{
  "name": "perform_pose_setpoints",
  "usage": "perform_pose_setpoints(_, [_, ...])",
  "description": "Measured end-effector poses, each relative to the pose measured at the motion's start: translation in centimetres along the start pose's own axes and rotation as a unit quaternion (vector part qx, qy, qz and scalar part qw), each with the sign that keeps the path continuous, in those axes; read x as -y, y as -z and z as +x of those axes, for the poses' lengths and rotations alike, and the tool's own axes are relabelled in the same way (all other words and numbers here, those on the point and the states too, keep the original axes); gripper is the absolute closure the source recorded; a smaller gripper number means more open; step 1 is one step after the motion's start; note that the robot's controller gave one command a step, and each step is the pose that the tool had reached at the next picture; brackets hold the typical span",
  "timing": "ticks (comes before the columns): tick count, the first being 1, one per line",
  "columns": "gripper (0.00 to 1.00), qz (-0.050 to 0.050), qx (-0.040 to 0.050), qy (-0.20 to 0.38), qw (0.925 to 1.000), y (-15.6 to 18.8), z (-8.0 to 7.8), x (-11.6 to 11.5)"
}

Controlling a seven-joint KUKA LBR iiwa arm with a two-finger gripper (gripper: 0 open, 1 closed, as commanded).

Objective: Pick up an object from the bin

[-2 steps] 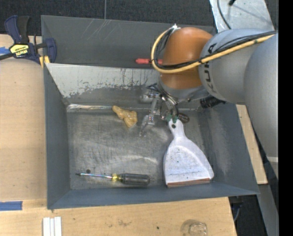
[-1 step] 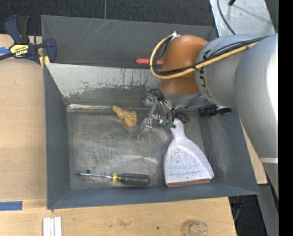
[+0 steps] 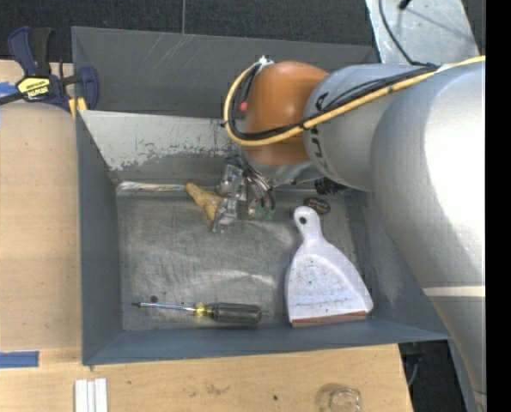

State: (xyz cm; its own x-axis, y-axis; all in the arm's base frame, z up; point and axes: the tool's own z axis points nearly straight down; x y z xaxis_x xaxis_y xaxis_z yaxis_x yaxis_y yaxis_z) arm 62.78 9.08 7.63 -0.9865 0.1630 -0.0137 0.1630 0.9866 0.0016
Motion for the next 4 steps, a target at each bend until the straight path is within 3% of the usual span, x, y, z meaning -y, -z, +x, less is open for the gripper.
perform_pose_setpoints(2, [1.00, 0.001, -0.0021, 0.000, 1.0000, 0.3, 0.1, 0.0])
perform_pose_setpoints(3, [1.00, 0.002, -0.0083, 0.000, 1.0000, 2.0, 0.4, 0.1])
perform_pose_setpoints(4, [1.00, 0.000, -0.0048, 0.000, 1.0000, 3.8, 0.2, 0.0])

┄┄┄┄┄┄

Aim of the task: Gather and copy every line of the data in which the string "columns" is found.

Exercise response:
  "timing": "ticks (comes before the columns): tick count, the first being 1, one per line",
  "columns": "gripper (0.00 to 1.00), qz (-0.050 to 0.050), qx (-0.040 to 0.050), qy (-0.20 to 0.38), qw (0.925 to 1.000), y (-15.6 to 18.8), z (-8.0 to 7.8), x (-11.6 to 11.5)"

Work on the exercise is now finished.